(Dataset entries)
******
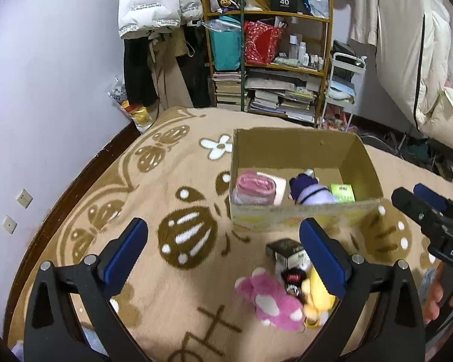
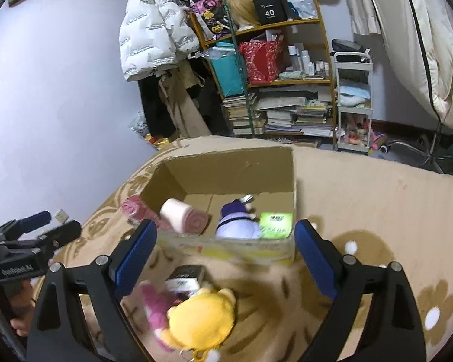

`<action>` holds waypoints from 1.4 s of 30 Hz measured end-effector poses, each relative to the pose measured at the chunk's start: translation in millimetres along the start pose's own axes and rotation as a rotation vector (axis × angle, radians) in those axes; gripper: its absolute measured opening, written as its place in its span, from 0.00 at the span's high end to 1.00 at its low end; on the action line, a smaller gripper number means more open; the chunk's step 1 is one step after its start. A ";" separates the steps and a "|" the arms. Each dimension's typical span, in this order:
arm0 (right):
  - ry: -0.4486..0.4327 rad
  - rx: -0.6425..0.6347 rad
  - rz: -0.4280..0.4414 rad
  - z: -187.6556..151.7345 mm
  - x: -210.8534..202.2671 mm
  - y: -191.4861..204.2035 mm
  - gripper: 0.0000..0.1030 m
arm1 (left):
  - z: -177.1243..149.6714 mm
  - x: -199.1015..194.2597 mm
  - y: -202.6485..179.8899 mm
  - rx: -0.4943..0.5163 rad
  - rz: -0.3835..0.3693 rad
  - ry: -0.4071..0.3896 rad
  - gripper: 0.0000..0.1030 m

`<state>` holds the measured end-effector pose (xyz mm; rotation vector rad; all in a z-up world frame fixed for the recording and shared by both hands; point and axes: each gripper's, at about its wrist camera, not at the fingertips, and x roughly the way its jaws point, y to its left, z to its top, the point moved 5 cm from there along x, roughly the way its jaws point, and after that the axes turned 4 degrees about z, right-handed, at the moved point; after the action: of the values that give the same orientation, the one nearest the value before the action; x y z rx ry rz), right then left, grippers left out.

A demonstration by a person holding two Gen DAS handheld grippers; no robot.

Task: Organize soft objects
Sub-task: 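Move both tools down toward the yellow and pink plush toys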

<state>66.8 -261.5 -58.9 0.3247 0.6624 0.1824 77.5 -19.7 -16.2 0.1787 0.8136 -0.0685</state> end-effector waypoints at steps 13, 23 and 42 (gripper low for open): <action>0.145 0.013 0.018 -26.1 14.5 8.2 0.06 | -28.1 29.2 -1.0 -0.012 -0.012 0.125 0.03; 0.304 0.011 0.013 -58.8 54.9 13.3 0.06 | -56.4 69.7 -10.0 -0.007 -0.017 0.256 0.03; 0.474 0.121 0.019 -89.1 92.7 -0.9 0.07 | -90.7 116.1 -30.2 0.045 -0.046 0.457 0.03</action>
<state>82.7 -216.5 -178.3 0.4082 1.1424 0.2411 88.2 -31.8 -165.8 0.2221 1.2722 -0.0907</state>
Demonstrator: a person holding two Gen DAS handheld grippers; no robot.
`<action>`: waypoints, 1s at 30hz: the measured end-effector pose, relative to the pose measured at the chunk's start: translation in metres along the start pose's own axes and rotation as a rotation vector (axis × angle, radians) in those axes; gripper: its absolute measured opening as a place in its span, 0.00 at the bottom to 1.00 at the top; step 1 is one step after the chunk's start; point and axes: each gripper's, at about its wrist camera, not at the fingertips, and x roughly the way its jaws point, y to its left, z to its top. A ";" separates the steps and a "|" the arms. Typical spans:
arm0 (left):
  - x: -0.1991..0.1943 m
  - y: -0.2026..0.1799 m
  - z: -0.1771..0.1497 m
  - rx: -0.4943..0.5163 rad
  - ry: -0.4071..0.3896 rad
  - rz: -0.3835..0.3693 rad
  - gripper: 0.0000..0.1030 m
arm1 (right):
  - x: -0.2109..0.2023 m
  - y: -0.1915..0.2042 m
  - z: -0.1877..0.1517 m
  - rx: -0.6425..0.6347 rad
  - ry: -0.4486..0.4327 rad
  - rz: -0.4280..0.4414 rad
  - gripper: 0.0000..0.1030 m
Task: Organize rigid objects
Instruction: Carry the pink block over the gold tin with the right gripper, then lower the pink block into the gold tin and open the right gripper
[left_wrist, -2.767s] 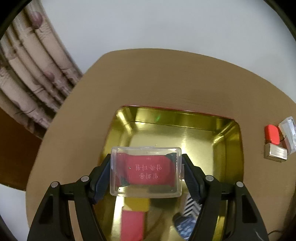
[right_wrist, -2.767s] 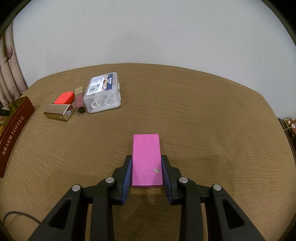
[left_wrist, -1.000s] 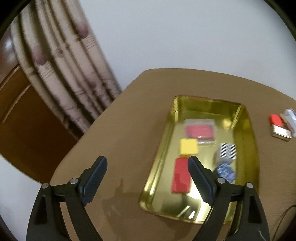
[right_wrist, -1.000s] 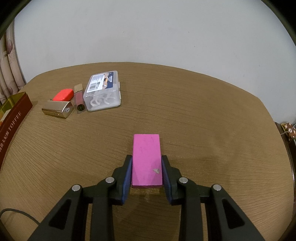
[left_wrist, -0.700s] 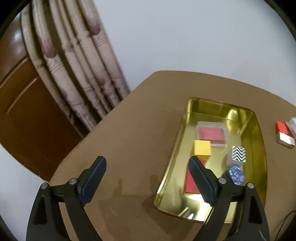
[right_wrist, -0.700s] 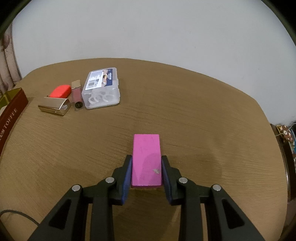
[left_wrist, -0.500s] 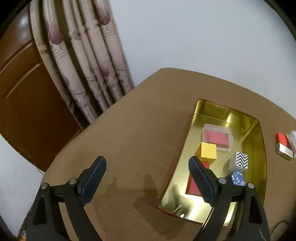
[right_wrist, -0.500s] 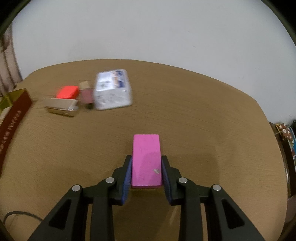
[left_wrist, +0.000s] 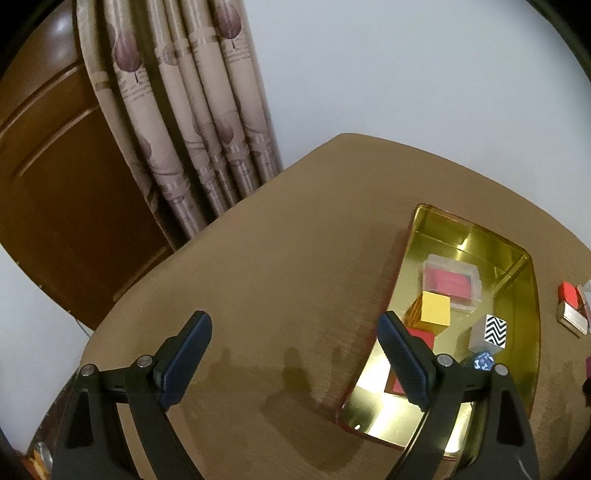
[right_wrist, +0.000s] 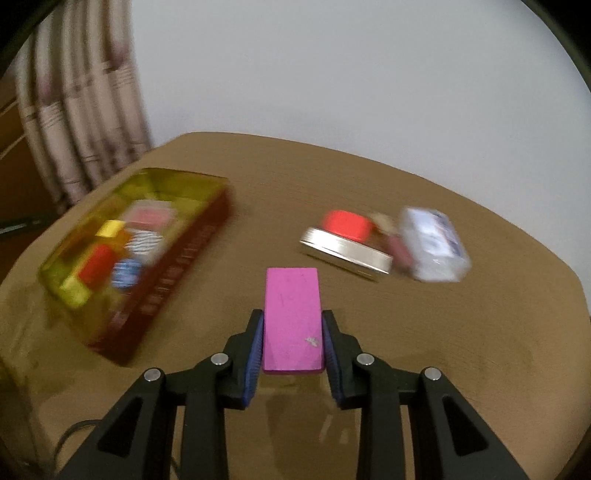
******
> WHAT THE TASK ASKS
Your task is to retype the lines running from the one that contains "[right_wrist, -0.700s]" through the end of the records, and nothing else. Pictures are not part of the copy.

> YOUR SOLUTION
[right_wrist, -0.700s] 
[left_wrist, -0.500s] 
[right_wrist, -0.500s] 
[left_wrist, +0.000s] 
[right_wrist, +0.000s] 

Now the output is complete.